A coworker and I are in a heated debate regarding the design of a REST service. For most of our API, GET calls to collections return something like this:
GET /resource
[
{ "id": 1, ... },
{ "id": 2, ... },
{ "id": 3, ... },
...
]
We now must implement a call to a collection of properties whose identifying attribute is "name" (not "id" as in the example above). Furthermore, there is a finite set of properties and the order in which they are sent will never matter. The spec I came up with looks like this:
GET /properties
[
{ "name": "{PROPERTY_NAME}", "value": "{PROPERTY_VALUE}", "description": "{PROPERTY_DESCRIPTION}" },
{ "name": "{PROPERTY_NAME}", "value": "{PROPERTY_VALUE}", "description": "{PROPERTY_DESCRIPTION}" },
{ "name": "{PROPERTY_NAME}", "value": "{PROPERTY_VALUE}", "description": "{PROPERTY_DESCRIPTION}" },
...
]
My coworker thinks it should be a map:
GET /properties
{
"{PROPERTY_NAME}": { "value": "{PROPERTY_VALUE}", "description": "{PROPERTY_DESCRIPTION}" },
"{PROPERTY_NAME}": { "value": "{PROPERTY_VALUE}", "description": "{PROPERTY_DESCRIPTION}" },
"{PROPERTY_NAME}": { "value": "{PROPERTY_VALUE}", "description": "{PROPERTY_DESCRIPTION}" },
...
}
I cite consistency with the rest of the API as the reason to format the response collection my way, while he cites that this particular collection is finite and the order does not matter. My question is, which design best adheres to RESTful design and why?

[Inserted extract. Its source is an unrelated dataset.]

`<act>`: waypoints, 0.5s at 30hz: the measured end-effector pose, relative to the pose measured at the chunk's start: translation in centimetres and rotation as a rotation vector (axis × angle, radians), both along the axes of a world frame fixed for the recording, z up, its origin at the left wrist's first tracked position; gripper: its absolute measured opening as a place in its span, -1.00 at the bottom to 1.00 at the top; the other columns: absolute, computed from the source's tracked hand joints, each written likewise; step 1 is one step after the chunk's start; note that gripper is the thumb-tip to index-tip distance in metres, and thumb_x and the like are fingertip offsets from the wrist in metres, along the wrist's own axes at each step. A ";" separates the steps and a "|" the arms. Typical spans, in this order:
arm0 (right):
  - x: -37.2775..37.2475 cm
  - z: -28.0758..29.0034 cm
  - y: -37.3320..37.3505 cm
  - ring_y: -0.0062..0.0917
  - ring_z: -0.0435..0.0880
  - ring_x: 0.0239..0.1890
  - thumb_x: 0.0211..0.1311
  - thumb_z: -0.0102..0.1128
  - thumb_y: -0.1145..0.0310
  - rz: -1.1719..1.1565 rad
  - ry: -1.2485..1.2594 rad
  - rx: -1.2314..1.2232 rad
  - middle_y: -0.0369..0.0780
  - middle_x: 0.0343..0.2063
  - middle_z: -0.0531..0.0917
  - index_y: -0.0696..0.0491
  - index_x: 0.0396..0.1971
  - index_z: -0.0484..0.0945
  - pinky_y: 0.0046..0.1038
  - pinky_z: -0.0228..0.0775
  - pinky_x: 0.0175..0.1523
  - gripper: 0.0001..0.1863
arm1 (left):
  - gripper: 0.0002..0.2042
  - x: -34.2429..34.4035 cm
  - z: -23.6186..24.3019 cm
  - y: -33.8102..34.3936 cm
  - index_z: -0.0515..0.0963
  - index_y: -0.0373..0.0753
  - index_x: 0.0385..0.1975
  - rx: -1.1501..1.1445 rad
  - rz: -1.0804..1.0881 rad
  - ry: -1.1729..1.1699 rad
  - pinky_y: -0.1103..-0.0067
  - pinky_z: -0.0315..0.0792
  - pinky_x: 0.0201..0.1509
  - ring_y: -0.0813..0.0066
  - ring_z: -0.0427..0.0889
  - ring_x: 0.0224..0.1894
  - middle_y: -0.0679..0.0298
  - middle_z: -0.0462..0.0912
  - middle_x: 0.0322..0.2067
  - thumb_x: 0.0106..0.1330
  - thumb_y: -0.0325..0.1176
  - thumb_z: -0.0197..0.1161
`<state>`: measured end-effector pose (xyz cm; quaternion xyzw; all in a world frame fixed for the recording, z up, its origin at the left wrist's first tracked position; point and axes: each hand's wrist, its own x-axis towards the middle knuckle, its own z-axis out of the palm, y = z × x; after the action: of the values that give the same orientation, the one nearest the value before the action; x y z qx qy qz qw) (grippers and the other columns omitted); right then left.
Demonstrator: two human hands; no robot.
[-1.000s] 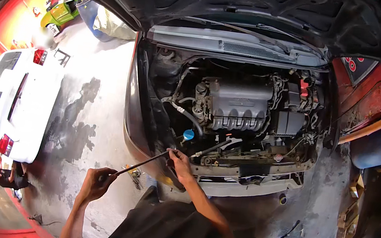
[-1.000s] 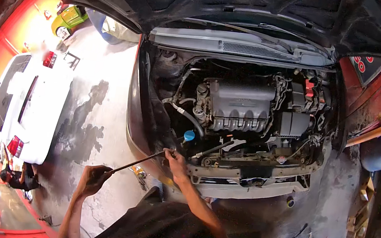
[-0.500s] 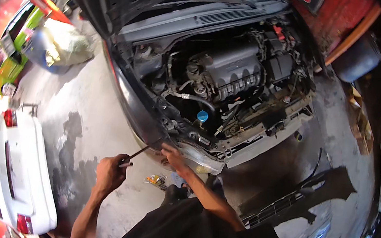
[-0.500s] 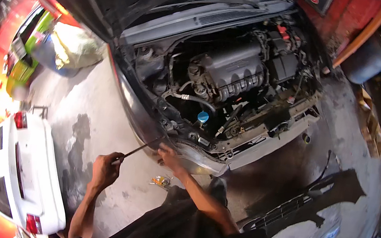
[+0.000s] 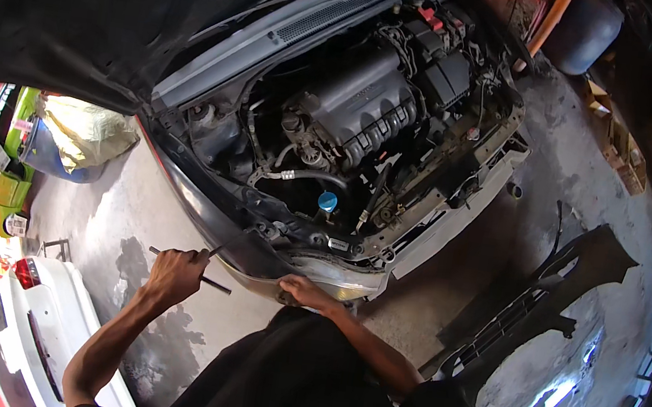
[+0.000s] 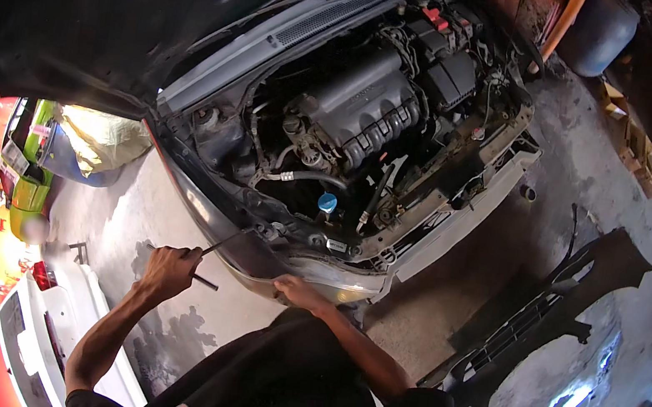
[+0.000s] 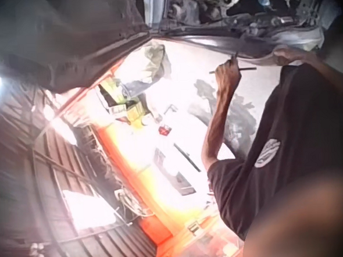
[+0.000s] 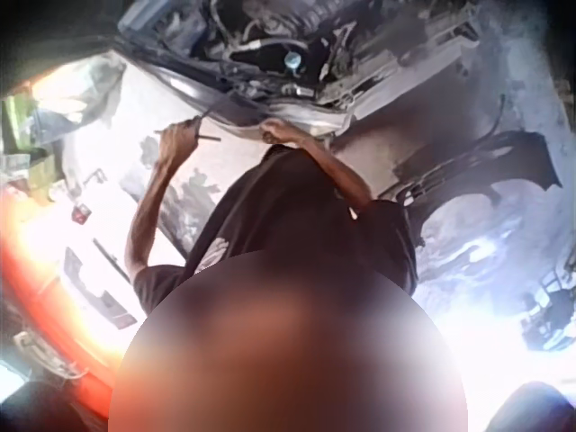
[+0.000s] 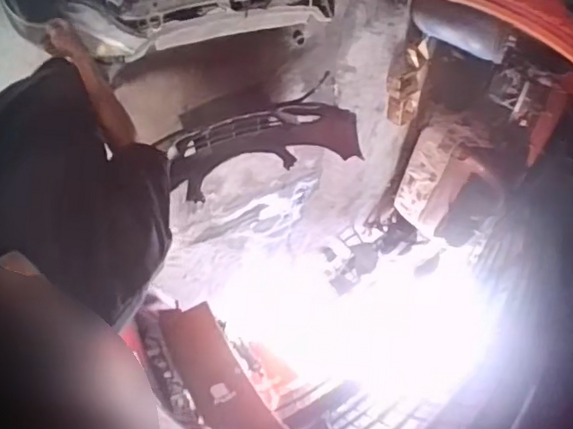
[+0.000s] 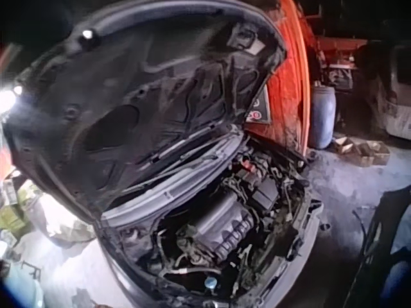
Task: Removing screws and detaching a vehicle headlight and bumper components.
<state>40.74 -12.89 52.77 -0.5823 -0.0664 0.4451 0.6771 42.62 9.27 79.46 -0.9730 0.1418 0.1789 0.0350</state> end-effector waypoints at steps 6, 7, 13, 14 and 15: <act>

In the unordered_map containers, the values are not defined in any particular fashion internally. The data types of both the key values and the mapped values can either be predefined or executed at the time, and values are inserted into the container.
Therefore, when there is no data there (but the collection is valid), the proper representation is an empty array. Show activity on this post. Either Return a 200 (OK) status code, and an empty array in the body.
An Array is a collection of elements of the same data type. The map is a hashed structure of key and value pairs. The indices of the list are integers starting from 0. The keys of the Map can be of any data type. The elements are accessed via indices.
This is attributed to the fact that the unordered map is implemented using hash tables. C++ unordered_map is a built-in container that is used to store elements in the form of key-value pairs. In the unordered_map containers, the values are not defined in any particular fashion internally.
IIRC how you return the properties of a resource does not matter in a RESTful approach.
http://www.ics.uci.edu/~fielding/pubs/dissertation/rest_arch_style.htm
From an API client point of view I would prefer your solution, considering it is explicitly stating that the name of a property is XYZ.
Whereas your coworkers solution would imply it is the name, but how would I know for sure (without reading the API documenation). Try not to assume anything regarding your consuming clients, just because you know what it means (and probably is easy enough to assume to what it means) it might not be so obvious for your clients.
And on top of that, it could break consuming clients if you are ever to decide to revert that value from being a name back to ID. Which in this case you have done already in the past. Now all the clients need to change their code, whereas they would not have to in your solution, unless they need the newly added id (or some other property).
To me the approach would depend on how you need to use the data. Are the property names known before hand by the consuming system, such that having a map lookup could be used to directly access the record you want without needing to iterate over each item? Would there be a method such as...
GET /properties/{PROPERTY_NAME}
If you need to look up properties by name and that sort of method is NOT available, then I would agree with the map approach, otherwise, I would go with the array approach to provide consistent results when querying the resource for a full collection.